Samsung unveiled its newest gigantic television, the 115-inch Q90F, at an event in New Jersey this week. The $27,000 TV appeared alongside the company’s other 115-inch Micro RGB TV, which costs even more: $30,000. But what do these LCD TVs give you that smaller, cheaper models can’t? I saw both TVs on display, and this is what I think.
The QN90F is the largest model in Samsung’s flagship QN90F range, which starts in a 42-inch size. This 4K TV boasts the company’s top technologies — one it shares with the Micro RGB TV — but there is one big difference between the two.
Why do they cost so much?
The short answer: Most TVs sold are 65 inches or smaller. Display factories can economically produce TVs of certain sizes, but as the size increases, the cost also increases. TVs bigger than 100 inches are a novelty right now, and so are priced accordingly. Samsung currently has not one but two 115-inch TVs, and their closeness in price is likely due to the production cost of the large panel itself.

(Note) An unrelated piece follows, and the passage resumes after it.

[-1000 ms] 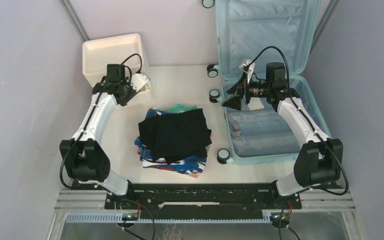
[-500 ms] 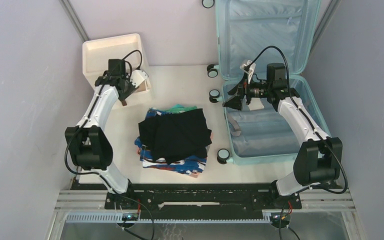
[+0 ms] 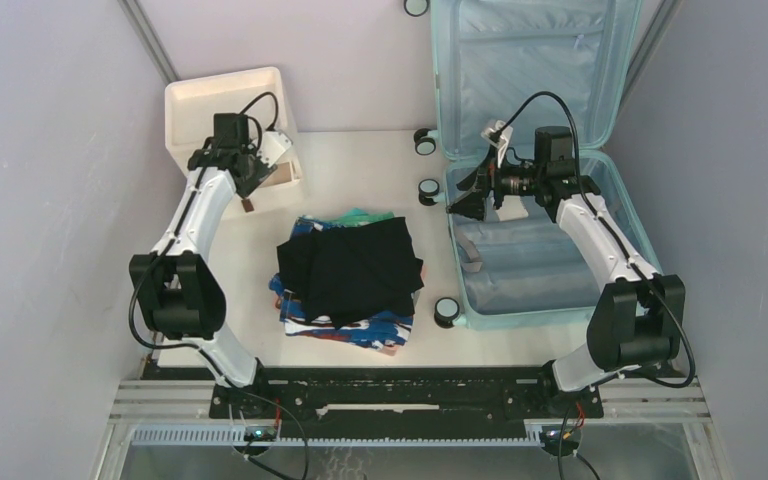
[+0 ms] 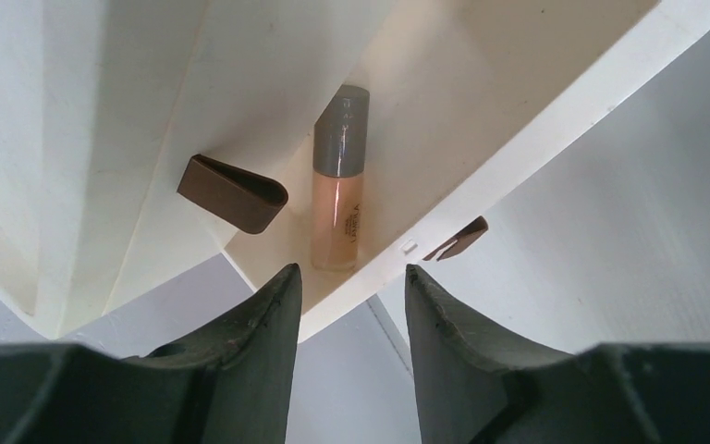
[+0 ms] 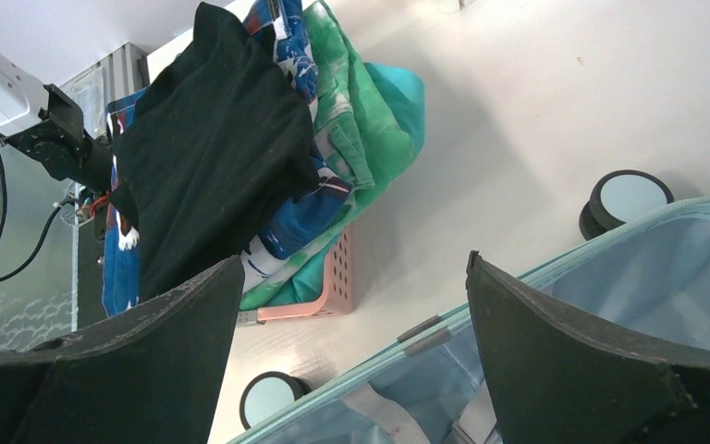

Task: Open, take out, and arrange the luggage

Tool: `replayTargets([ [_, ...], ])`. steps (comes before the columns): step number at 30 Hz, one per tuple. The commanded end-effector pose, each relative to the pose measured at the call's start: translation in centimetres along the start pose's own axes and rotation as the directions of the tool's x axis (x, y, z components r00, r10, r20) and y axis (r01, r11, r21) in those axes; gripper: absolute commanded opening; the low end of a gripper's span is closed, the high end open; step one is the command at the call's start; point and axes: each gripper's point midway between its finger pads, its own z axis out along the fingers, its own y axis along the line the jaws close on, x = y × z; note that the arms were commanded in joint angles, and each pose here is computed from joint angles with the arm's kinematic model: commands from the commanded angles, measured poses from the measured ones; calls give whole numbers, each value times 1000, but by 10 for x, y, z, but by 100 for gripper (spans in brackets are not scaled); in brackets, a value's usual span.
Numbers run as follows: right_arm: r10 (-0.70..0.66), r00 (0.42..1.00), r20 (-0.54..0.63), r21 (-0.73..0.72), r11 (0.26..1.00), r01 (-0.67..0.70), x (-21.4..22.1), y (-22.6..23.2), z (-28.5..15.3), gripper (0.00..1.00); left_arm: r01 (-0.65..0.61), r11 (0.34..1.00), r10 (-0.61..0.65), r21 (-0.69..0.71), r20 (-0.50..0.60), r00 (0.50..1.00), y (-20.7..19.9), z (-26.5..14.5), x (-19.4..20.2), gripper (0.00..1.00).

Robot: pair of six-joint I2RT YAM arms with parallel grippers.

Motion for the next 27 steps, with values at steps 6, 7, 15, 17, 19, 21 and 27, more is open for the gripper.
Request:
replayTargets([
  [6, -62, 998, 26, -10, 998, 63, -17, 0, -5, 97, 251, 967, -241, -40, 164, 957, 9, -39, -19, 46],
  [7, -61, 998, 25, -9, 998, 61, -17, -1, -5, 97, 281, 959, -271, -31, 186, 944, 5, -42, -19, 44],
  [15, -48, 999, 23, -7, 999, 48, -13, -6, -3, 97, 560, 827, -540, 42, 333, 773, -31, -49, -3, 20],
  [17, -48, 999, 24, -7, 999, 48, -14, -7, -3, 96, 629, 775, -600, 57, 375, 706, -36, -45, 2, 15],
  [19, -45, 999, 23, -8, 999, 45, -13, -9, -2, 97, 699, 711, -664, 73, 396, 634, -41, -39, 9, 10],
  [21, -40, 999, 22, -8, 999, 40, -12, -10, -2, 97, 756, 643, -727, 125, 409, 551, -46, -33, 13, 4],
  [27, -33, 999, 17, -5, 999, 33, -9, -12, -1, 96, 837, 470, -850, 281, 398, 344, -53, -13, 17, 0],
])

Apart from an identical 115-inch size, these two TVs have another costly feature in common: the QN90F and Micro RGB TV both feature the company’s Glare Free technology. In the QN90F room, I stood between a wall and an opaque window — an environment that would be hell for most TVs. In addition, these gigantic TVs feature Samsung’s Supersize Picture Enhancer, which is a sharpness algorithm designed to fill those screens with detail and reduce artefacts.
The most significant difference between the two LCD TVs, though, is the backlighting: the QN90F has an LED backlight with a Quantum Dot color filter, while the Micro RGB, as the name suggests, uses a micro-RGB backlight. Samsung wouldn’t tell me specifics such as the number of backlighting zones on either model, but the QN90F has Quantum Matrix Technology, which has the “most precise lighting control for enhanced contrast and clarity.”

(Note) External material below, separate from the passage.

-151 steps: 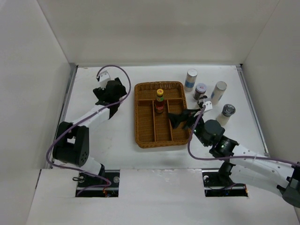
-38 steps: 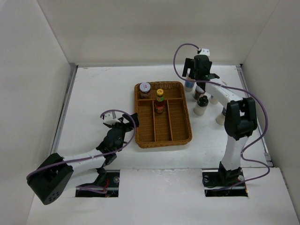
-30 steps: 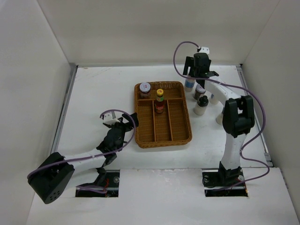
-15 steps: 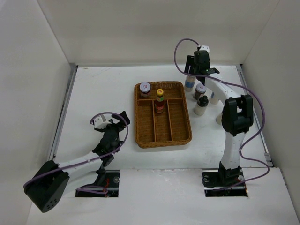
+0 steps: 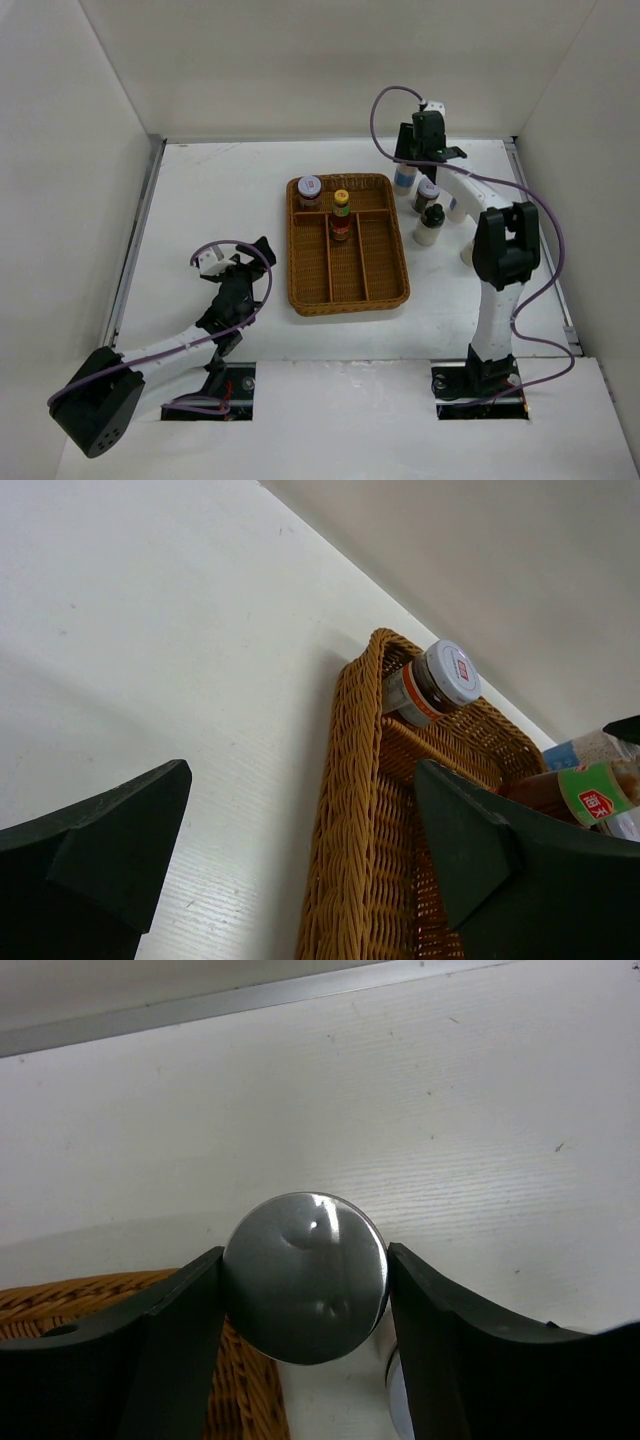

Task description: Organize the condiment bottles

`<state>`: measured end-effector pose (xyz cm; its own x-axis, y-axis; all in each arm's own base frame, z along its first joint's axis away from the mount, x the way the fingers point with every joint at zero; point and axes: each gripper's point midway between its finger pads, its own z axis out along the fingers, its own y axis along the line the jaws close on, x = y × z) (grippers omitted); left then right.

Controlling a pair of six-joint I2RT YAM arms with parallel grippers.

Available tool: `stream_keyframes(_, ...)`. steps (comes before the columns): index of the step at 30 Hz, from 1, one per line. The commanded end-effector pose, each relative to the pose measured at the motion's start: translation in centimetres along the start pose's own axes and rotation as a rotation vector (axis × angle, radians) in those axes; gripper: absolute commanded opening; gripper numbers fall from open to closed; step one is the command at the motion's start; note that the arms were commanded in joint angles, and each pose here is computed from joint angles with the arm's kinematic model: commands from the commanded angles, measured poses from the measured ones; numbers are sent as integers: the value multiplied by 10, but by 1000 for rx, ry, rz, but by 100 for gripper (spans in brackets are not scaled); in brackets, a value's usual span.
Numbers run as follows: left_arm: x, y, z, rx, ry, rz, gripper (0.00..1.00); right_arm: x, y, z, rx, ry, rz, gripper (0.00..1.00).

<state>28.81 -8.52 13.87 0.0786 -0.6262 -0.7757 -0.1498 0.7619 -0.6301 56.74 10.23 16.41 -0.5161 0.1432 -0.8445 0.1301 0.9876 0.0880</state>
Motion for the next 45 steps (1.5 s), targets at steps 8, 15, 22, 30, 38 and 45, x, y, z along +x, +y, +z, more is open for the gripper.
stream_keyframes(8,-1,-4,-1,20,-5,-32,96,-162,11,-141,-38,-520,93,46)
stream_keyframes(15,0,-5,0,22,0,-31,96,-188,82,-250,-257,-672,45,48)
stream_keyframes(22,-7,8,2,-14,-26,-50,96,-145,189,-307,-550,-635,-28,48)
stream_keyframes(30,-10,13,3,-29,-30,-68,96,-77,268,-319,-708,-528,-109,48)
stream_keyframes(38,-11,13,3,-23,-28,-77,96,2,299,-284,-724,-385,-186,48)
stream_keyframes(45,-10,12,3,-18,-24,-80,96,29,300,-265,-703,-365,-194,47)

The other TV’s micro-RGB backlight is much smaller, and it allows both finer light control and the ability to remove the color filter layer. Samsung says this has benefits for its color reproduction, too, with 100% coverage of the BT.2020 color space. If this is accurate, it’s the first consumer TV to hit this HDR-related reference target.
I have $30,000 to burn. What should I get?

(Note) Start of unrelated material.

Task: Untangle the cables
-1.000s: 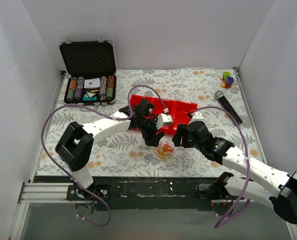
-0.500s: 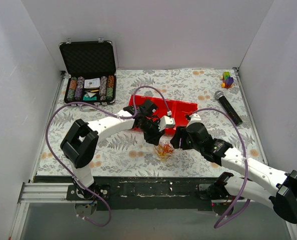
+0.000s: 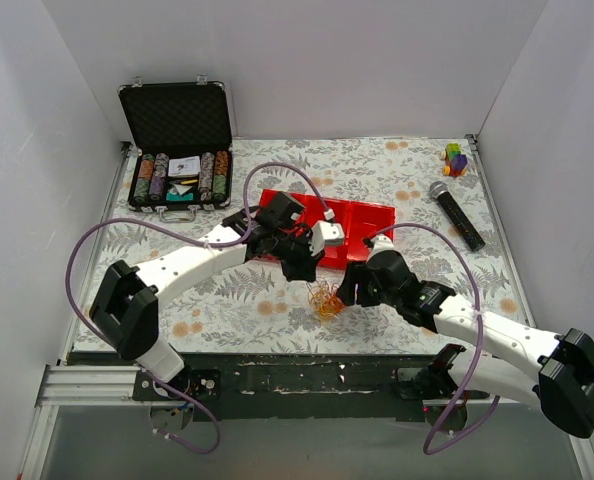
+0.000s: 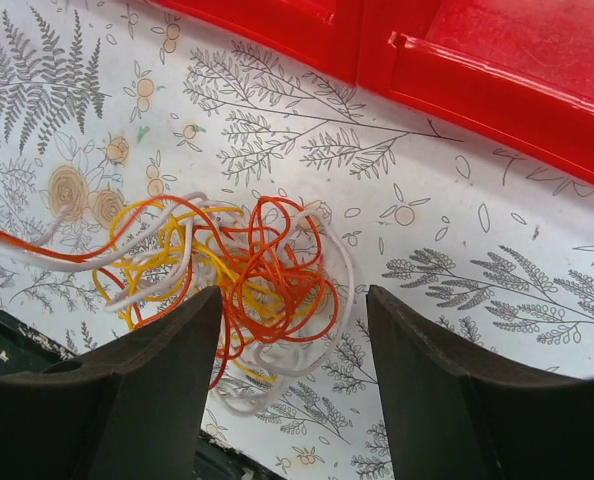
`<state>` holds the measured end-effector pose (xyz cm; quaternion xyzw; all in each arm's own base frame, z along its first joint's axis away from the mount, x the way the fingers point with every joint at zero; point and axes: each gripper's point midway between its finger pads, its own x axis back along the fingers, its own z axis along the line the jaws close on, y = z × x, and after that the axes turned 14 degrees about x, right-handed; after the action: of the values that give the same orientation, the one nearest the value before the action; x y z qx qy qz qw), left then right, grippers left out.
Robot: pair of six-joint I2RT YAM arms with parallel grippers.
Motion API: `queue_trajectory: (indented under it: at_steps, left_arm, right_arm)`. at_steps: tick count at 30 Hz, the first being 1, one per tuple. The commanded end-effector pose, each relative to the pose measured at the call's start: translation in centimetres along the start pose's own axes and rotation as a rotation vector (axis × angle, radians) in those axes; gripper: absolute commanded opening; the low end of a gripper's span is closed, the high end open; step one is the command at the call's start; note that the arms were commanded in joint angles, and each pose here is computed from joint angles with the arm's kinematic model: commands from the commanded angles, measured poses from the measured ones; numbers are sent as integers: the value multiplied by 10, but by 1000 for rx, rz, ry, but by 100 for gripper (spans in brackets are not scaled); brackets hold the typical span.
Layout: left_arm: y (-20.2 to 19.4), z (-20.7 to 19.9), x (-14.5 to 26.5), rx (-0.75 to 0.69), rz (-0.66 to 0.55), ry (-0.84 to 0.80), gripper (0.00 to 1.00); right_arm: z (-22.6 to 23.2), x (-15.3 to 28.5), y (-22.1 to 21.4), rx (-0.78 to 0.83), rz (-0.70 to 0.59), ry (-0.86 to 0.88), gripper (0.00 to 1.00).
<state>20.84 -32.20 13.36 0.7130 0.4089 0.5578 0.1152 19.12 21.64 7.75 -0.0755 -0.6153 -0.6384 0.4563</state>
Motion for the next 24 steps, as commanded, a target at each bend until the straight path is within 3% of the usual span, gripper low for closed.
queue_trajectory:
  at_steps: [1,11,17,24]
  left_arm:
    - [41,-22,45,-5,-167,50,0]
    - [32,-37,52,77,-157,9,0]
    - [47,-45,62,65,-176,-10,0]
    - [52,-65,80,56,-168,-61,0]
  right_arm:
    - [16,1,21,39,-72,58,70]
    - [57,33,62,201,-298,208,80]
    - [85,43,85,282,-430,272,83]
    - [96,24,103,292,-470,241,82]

The Samsung Micro RBG TV had impressively bright colors.
Having seen the two TVs one after the other, the differences between the two models were obvious. However, I only had around 10 minutes with either model, and they weren’t displayed together, so I wasn’t able to compare them in our typical side-by-side manner.
I briefly played some Halo (streaming via Xbox Cloud Games) on the QN90F — a luxury that the company didn’t make available on the Micro RGB. It was pretty low-res, as you might expect from cloud gaming, though I couldn’t see any smearing or tearing on the screen, even though its huge size would have more readily shown defects.
I can say it would be worth spending the extra $3,000 on the better-specified model. If you’re already spending 27,000 clams, what’s a few more? Two things helped clinch things in the Micro RGB’s favor for me. First, its off-axis performance was something I haven’t seen before from non-OLED models, with seemingly very little color shift when viewed from the side. The other was the appearance of halo effects, visible as a white halo around the Samsung logo on a black background, or their apparent lack of on the Micro RGB TV.
Earlier this year I wrote about how big TVs are in our future, and while 115-inch monsters are expensive right now, they will inevitably get, well, maybe not “cheap,” but more attainable. These two models are just part of the groundswell. Two models from Chinese rivals are already available right now — the Hisense UX116 and the TCL 115QM891G — and they’re also priced between $20,000 and $30,000.
I can imagine that in the next few months, the prices will change and the QN90F will come down to, say, $24,000 — a figure which would be much more representative of the gap between the two models. While I will likely never get a formal review out of any of these TVs — the size alone makes testing them difficult — they do point to a fascinating future where your wall is now a TV.